The  vacation bench of justices SJ Kathawala and PD Kode was hearing the plea of three engineering students whose results of the Electronics Computer Programming paper, held as part of their May 2011 examination, were withheld after MU termed theirs a “Reserved Copy Case” (RCC).

According to Chandrakanta Gongane, advocate for the university, the answer sheet of one of the petitioners was found on peon Ramsingh Girasingh, who was allegedly caught along with other answer sheets from inside the MU premises on June 22, 2011. While Girasingh was handed over to police, MU appointed a UMIC to look into the matter. However, this was done only in September 2011, a delay which deputy registrar (examination) Datta Gughe (also present in court), was not able to explain.

What shocked the court most was the fact that till date, the panel has not called the students to appear before them and explain the charges levelled against them. When MU justified the delay by saying the confiscated papers were still with the police, an irked bench said, “The students not only have the right to be heard by the inquiry panel — a right that they have been deprived of till date, but are also entitled to an expeditious decision by the MU, so that they can decide the future course of their career.”

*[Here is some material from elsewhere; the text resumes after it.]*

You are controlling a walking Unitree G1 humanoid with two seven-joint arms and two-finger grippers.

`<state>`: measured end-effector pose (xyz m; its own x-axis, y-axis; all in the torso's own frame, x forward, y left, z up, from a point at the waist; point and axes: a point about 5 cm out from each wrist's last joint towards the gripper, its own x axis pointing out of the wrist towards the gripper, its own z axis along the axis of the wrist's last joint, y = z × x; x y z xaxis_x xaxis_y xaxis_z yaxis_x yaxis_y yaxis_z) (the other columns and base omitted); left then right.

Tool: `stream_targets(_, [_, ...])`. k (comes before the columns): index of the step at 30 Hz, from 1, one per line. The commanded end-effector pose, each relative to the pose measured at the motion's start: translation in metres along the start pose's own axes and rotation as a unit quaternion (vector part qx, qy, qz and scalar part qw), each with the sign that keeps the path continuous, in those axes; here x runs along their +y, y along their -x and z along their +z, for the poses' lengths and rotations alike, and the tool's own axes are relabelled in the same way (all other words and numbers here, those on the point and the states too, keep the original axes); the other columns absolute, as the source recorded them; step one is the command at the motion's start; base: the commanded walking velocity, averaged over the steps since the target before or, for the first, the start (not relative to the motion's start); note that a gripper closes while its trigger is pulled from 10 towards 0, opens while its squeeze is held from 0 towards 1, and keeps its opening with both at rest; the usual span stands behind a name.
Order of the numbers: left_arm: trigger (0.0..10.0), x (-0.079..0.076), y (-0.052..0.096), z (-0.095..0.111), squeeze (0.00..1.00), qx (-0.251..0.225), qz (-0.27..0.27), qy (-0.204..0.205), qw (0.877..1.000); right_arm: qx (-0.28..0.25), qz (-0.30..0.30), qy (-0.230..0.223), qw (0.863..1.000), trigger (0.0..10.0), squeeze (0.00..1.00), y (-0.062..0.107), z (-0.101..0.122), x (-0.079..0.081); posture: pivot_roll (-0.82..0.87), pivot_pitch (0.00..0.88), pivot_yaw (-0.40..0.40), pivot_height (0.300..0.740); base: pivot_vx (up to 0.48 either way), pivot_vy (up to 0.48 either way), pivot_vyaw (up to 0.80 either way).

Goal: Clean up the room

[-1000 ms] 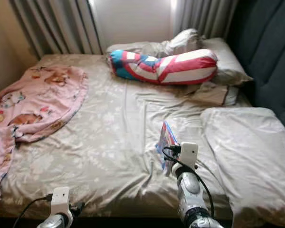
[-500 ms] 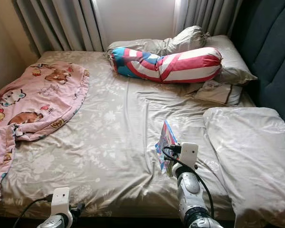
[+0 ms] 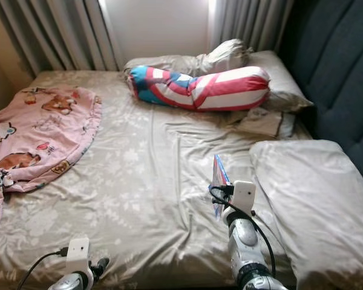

While observing “complete insensitivity on part of MU as well as the UMIC to the problems of the petitioners”, the HC bench directed the varsity to file a detailed affidavit stating its reasons for referring the matter to the UMIC in September and why the said committee has not taken any steps in the matter. Also, it asked MU to explain why no steps were taken till April 2012 to get the certified copies of the answer sheets from the BKC police, which is probing the theft.

While the petitioners’ advocates, Amruta Patil and Virendra Neve,  sought the quashing of MU’s verbal order of not allowing the three to appear for the examination this year, the bench directed the university to produce their results in a sealed cover.